Several vendors were contacted and asked for detailed information about their systems. The decision to proceed with ChemAxon was based on better coverage of functionality, and the support option during migration. Before the final decision, ChemAxon technology was installed in-house to evaluate potential risks, and an extended pilot study with Marvin and JChem for Office was carried out.

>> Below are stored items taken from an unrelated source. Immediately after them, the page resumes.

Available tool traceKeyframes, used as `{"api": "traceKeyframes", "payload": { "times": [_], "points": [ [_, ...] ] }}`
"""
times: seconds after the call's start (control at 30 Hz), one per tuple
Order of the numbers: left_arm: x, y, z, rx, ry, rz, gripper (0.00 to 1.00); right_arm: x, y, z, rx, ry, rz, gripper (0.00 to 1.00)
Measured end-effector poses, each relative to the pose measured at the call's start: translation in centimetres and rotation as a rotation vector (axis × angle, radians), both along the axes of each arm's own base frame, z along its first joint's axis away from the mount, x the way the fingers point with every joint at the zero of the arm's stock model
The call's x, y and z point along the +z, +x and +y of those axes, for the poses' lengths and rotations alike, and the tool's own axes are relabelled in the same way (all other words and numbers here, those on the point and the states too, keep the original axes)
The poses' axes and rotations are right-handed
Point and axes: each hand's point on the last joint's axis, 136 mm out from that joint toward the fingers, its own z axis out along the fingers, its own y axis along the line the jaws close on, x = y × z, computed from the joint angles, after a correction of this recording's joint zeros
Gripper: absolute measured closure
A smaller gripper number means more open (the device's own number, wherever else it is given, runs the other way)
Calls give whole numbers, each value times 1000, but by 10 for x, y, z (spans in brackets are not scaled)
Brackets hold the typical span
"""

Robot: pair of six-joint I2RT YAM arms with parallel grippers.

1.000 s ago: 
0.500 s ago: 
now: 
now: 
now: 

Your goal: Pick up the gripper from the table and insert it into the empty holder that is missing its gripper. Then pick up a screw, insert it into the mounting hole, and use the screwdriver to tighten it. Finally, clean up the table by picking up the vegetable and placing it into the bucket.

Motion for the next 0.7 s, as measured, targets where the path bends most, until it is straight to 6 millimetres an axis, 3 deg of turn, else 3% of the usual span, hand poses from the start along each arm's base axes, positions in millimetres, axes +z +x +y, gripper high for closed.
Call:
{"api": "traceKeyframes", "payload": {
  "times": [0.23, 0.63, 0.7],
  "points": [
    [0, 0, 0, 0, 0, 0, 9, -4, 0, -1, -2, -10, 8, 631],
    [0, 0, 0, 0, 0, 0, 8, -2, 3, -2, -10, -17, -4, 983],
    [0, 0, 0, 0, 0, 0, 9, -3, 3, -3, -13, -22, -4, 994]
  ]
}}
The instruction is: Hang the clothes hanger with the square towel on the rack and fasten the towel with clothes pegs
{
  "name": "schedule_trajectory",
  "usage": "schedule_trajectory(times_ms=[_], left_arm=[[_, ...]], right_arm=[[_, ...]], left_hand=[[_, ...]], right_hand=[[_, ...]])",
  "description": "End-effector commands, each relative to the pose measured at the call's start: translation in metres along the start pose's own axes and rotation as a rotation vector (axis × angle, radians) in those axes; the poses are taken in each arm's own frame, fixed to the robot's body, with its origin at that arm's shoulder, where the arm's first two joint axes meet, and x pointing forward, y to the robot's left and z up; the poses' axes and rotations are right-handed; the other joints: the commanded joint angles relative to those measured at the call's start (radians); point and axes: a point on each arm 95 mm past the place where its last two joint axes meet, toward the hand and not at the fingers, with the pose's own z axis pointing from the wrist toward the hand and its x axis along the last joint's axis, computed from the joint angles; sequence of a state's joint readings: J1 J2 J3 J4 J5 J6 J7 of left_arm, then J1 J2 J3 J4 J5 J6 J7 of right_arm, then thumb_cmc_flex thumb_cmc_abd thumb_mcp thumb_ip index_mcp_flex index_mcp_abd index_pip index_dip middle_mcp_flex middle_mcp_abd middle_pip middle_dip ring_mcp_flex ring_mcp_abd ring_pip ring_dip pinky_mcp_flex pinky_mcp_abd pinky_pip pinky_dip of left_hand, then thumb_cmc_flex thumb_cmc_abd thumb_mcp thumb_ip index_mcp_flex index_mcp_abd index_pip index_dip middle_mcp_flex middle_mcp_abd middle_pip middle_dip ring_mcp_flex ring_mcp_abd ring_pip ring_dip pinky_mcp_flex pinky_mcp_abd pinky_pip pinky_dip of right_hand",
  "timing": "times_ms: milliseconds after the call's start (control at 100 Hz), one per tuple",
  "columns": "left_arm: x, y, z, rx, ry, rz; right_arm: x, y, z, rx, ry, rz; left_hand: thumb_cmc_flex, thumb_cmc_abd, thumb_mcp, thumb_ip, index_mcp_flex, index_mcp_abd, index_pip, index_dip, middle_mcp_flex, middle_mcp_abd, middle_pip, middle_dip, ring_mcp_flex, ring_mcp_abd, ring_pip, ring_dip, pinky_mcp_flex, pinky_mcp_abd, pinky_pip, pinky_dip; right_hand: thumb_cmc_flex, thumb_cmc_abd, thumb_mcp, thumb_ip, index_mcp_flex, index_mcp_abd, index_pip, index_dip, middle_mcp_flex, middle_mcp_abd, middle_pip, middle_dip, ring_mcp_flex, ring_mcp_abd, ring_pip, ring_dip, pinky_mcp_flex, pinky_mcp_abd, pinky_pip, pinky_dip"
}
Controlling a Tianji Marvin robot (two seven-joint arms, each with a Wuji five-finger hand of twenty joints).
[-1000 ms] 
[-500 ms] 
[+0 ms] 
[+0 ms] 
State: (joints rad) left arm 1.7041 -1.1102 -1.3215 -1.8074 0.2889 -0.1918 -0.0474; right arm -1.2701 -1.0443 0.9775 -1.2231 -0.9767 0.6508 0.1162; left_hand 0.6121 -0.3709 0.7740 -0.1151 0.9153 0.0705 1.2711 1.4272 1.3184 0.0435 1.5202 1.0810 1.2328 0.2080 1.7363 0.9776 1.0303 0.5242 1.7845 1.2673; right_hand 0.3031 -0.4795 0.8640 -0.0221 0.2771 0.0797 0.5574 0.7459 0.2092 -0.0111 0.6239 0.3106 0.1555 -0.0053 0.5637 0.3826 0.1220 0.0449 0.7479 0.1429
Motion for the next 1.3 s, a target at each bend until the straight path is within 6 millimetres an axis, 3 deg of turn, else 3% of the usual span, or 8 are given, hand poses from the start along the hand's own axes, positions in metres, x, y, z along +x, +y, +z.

A risk assessment and mitigation plan was made covering different chemical representation (e.g., stereochemistry) in the cartridge, the change of drawing tool, and chemical structures in legacy documents. Duplicate and isomer recognition proved to be very good, but the thousands of legacy documents with OLE objects of the old drawing tool were more of a problem. Conversion to Marvin OLE on-the-fly was possible, but stability and speed needed improvement. OLE is supported only with Java 1.6. It was thus decided to convert only active documents.

The main issues with V14 of the drawing tool were configurable settings such as standard bond lengths; journal settings; publication-ready quality of drawn structures; handling of no-structures; and complex reaction schemata. ChemAxon collaborated closely with Merck to mitigate most of the issues, but there is still the need for a drawing tool with support for “ambitious” publication-quality sketches.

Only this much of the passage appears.